A senhora em busca de emprego bate à porta. Surge à janela do rapaz, o cozinheiro Sentarô (Masatoshi Nagase). Apesar da necessidade de um ajudante, ele não acredita que ela – por causa da idade, da aparente fraqueza física – dê conta do trabalho. Para provar talento, a candidata deixa por ali um pote com sua pasta de feijão.
A surpresa é imediata quando Sentarô resolve prová-la. Ele próprio nunca comeu uma pasta tão boa. Resolve então contratar a mulher. E a senhora – de quem pouco se sabe – passa a surgir por ali, ainda antes do sol nascer, para “conversar” com os feijões que, como lembra, e como Kawase sustenta em imagens, possuem uma história.
No fundo, Sabor da Vida sustenta a conexão entre as pessoas e a natureza, o que já estava em outros filmes de Kawase. Pessoas que se perdem pela mata, pelo oceano, gente que se descobre nesse contato. E se a natureza soa falha em alguns momentos – os leprosos em cena, a começar por Tokue, apontam à questão -, a mesma senhora simpática – apesar de tudo – resolve driblar os obstáculos: é com o feijão que resolve dialogar.
Seres presos, também: o rapaz, que saiu da prisão e vive sozinho, em conflito com si próprio ao não conseguir dialogar, depois tomado por sentimentos; a menina, que foge de casa após a mãe não permitir que fique com seu pássaro de estimação; e, claro, a própria Tokue, isolada com outras pessoas que combatem ou combateram a hanseníase.
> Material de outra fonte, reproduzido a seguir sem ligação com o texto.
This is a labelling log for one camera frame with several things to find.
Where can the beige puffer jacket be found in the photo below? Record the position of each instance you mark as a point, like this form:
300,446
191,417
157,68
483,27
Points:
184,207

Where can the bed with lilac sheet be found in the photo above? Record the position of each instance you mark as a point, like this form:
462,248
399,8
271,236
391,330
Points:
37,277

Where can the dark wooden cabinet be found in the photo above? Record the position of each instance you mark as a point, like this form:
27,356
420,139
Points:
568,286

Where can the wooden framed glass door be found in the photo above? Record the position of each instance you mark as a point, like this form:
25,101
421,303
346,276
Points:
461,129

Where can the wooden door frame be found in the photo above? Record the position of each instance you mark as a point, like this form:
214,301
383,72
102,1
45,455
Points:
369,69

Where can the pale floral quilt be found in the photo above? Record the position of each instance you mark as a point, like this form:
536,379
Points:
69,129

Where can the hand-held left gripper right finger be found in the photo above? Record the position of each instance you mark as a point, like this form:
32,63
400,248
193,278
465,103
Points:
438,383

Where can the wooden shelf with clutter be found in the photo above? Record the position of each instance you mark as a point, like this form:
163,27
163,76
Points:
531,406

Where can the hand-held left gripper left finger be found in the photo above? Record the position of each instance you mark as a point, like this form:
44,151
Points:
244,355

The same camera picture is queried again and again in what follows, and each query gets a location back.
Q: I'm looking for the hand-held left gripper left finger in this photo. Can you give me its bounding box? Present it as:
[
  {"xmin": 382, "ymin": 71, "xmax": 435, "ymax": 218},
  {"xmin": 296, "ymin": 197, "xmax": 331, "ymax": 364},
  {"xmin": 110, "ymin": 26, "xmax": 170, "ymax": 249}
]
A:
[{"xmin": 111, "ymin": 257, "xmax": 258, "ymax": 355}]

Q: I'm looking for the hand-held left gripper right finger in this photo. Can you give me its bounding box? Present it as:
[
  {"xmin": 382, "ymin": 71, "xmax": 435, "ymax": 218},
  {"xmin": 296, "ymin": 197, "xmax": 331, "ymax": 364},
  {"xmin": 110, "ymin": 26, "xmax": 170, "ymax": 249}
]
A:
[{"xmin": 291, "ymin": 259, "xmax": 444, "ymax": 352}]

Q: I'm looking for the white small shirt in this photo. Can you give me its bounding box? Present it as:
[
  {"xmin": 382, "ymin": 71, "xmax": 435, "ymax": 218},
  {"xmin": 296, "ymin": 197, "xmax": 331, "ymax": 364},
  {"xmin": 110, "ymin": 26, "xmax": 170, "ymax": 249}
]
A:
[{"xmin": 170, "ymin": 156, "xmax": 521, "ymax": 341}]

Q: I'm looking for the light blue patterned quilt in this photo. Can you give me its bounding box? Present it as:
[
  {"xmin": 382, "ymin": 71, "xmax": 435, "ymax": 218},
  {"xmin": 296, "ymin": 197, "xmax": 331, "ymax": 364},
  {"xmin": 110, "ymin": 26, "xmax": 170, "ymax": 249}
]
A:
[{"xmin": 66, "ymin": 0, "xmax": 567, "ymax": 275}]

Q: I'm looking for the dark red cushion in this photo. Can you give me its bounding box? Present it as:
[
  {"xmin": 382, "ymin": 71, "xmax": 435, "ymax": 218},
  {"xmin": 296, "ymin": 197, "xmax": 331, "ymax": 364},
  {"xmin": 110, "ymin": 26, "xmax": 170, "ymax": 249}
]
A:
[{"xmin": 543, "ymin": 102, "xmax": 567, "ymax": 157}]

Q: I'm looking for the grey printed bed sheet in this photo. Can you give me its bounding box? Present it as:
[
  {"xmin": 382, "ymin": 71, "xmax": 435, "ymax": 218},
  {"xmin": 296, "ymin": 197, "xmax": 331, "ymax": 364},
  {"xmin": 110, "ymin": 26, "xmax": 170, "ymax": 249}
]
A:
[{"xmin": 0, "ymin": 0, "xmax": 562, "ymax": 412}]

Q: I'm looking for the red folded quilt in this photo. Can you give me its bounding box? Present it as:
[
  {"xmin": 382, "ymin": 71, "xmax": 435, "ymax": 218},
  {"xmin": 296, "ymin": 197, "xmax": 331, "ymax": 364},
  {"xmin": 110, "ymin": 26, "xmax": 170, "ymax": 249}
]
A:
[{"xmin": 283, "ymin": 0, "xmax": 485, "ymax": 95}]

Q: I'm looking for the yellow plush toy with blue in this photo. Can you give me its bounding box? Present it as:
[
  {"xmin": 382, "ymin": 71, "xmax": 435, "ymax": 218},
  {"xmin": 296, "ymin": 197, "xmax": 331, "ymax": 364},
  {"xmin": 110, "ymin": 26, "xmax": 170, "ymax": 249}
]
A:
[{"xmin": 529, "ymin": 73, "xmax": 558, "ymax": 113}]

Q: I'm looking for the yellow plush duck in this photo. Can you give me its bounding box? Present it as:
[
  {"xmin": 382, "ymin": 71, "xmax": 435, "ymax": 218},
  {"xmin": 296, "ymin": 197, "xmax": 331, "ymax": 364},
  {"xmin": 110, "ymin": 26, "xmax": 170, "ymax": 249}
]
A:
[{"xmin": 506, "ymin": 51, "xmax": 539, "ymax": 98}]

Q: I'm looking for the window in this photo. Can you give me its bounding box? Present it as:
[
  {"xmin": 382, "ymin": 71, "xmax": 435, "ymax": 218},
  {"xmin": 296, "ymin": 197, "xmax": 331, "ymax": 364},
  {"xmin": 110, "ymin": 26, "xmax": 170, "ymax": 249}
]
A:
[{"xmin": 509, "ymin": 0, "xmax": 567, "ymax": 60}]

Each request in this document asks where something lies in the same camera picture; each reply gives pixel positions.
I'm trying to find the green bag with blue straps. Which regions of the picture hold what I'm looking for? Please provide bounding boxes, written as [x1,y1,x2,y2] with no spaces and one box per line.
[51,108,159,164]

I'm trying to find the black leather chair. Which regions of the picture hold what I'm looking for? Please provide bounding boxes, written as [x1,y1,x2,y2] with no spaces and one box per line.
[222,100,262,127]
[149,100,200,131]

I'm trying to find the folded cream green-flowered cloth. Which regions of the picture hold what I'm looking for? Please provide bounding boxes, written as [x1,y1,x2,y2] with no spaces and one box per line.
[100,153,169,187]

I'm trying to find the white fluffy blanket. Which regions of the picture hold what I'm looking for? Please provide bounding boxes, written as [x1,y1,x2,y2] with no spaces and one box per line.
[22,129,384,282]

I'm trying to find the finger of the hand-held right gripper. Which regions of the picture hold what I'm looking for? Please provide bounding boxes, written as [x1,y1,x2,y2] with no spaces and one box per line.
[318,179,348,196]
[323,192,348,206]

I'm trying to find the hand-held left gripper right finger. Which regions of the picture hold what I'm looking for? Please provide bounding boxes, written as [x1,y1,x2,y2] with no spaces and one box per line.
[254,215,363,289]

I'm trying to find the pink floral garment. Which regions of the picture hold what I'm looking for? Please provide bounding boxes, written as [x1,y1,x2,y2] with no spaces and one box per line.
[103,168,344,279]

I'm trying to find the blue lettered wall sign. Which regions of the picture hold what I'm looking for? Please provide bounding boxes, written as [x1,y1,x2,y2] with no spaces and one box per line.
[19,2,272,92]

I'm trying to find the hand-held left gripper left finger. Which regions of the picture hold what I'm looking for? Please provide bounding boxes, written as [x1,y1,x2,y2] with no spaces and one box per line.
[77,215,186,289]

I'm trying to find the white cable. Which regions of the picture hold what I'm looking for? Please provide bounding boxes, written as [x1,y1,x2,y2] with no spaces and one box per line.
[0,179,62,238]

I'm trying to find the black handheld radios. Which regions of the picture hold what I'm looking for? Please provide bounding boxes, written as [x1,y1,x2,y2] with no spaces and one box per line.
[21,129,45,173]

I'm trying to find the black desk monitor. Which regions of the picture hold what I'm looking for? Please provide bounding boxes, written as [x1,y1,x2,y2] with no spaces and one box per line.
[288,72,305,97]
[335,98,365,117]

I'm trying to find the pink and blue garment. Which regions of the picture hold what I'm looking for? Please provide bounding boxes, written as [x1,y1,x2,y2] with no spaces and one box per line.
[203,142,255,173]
O pássaro preso é sua representação. E chega a ela, também não por acaso, a missão de libertá-lo enquanto se põe a falar as palavras finais, enquanto Kawase mira ao alto – às árvores, à lua, às cerejeiras, à natureza que pede para ser contemplada.
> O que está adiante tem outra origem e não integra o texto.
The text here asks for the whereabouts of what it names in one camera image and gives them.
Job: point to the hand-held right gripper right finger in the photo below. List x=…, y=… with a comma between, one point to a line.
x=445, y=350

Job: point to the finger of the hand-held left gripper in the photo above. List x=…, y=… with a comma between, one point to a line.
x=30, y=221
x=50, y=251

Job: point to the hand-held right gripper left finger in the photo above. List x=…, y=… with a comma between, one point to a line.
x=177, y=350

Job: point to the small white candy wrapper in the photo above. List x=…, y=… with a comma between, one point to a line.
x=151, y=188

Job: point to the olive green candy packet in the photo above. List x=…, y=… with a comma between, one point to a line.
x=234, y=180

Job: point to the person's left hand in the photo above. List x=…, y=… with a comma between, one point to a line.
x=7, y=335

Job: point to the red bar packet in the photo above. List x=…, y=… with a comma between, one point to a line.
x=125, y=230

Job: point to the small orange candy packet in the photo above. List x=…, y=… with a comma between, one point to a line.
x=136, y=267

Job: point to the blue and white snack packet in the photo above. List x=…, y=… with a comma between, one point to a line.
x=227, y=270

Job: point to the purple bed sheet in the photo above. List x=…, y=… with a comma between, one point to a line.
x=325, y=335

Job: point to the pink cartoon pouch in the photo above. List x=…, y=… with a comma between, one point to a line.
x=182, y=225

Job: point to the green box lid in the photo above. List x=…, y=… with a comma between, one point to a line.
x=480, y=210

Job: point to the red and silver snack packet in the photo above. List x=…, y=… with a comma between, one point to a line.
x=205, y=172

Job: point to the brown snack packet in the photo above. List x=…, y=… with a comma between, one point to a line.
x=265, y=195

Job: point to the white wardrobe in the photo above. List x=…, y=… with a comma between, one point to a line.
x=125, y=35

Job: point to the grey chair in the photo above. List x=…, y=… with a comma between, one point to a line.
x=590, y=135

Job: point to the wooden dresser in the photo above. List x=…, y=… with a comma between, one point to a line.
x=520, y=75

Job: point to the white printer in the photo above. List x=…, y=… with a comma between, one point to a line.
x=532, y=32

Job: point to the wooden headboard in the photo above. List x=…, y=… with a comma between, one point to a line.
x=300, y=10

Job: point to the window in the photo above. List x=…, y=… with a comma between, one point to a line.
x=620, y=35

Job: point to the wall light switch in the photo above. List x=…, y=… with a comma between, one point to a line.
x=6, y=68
Quem conhece os filmes de Kawase pode estranhar o drama feito de lágrimas em Sabor da Vida. É verdade que a diretora chega perto do exagero, no seu limite, mas nunca o invade. A própria natureza desse drama ajuda a contar a história sem que se renda à apelação: é uma obra que clama pela necessidade de se ouvir a história dos outros, não pela necessidade de se falar ou gritar, de se deixar explodir para se valer de uma mensagem.
Contra essa opção por ouvir, a maioria prefere observar. Enxergam nas mãos de Tokue um problema, os sinais da lepra, ou do passado que talvez seja melhor ignorar: aquelas mãos aparentemente queimadas contam uma história de exclusão, de sofrimento, o que faz pensar nas guerras nas quais o Japão envolveu-se e nos problemas que isso trouxe ao seu povo.
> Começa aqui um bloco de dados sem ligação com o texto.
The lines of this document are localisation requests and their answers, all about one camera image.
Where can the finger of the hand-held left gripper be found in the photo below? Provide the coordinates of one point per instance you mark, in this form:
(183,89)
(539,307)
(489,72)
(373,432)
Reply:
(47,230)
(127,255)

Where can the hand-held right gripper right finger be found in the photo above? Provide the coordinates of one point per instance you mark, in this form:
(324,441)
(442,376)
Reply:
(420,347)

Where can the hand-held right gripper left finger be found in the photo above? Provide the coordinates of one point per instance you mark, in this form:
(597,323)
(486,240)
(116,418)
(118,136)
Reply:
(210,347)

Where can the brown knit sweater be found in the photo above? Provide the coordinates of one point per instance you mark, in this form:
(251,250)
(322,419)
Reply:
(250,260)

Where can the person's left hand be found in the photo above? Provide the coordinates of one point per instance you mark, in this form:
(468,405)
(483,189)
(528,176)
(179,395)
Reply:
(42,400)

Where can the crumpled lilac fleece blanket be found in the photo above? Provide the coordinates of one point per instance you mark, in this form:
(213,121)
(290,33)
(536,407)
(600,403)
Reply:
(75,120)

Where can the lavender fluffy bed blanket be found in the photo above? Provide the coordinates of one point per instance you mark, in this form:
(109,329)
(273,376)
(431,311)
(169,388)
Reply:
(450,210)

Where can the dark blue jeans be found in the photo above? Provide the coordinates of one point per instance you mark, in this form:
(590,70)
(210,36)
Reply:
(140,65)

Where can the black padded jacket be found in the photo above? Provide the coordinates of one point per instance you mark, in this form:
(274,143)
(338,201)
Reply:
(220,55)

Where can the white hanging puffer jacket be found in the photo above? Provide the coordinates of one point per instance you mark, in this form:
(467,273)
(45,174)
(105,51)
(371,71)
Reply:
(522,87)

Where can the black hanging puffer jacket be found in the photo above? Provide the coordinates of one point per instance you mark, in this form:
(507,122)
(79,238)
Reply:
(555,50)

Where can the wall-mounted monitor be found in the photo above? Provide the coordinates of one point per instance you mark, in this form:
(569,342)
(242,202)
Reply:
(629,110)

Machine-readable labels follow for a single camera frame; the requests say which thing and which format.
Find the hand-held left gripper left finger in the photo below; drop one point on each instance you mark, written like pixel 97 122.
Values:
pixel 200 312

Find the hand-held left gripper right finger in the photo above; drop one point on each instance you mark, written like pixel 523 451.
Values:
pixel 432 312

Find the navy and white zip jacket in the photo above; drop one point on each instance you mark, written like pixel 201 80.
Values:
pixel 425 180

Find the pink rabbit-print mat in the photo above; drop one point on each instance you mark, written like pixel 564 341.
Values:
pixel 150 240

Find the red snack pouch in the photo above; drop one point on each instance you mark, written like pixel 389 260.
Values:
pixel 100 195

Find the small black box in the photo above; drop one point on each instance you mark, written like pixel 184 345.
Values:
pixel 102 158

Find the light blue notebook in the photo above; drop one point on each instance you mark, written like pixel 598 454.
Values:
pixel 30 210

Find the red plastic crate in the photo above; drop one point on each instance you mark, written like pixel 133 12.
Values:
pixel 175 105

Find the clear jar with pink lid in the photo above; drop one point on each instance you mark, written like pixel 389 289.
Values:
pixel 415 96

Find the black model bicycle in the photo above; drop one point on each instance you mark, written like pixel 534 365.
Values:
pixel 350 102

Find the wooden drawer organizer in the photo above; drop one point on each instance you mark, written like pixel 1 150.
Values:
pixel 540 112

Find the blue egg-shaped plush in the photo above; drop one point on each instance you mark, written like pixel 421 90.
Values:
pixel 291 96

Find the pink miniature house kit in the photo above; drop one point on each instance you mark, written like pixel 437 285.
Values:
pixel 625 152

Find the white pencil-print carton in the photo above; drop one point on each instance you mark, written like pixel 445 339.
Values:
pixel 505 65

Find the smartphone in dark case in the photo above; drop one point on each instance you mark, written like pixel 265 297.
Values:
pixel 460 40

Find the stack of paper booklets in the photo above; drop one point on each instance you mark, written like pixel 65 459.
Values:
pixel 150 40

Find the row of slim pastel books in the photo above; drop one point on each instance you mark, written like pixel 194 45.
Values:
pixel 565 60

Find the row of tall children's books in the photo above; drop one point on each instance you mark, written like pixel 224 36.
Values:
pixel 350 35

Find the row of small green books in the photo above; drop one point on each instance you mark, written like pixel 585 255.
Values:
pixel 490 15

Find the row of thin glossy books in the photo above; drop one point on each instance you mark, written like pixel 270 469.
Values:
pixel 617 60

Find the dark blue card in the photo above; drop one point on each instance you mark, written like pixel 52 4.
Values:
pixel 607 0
Se há aqui um momento para falar mais alto, este é reservado ao plano final, feito em contra-plongée, com Sentarô em novo emprego, feliz, inspirado pela senhora que cruzou seu caminho. Grita para os outros no gesto mais forte. Ao que parece, fez as pazes com seu passado e drama. Ao fundo, cerejeiras em flor fazem-lhe companhia.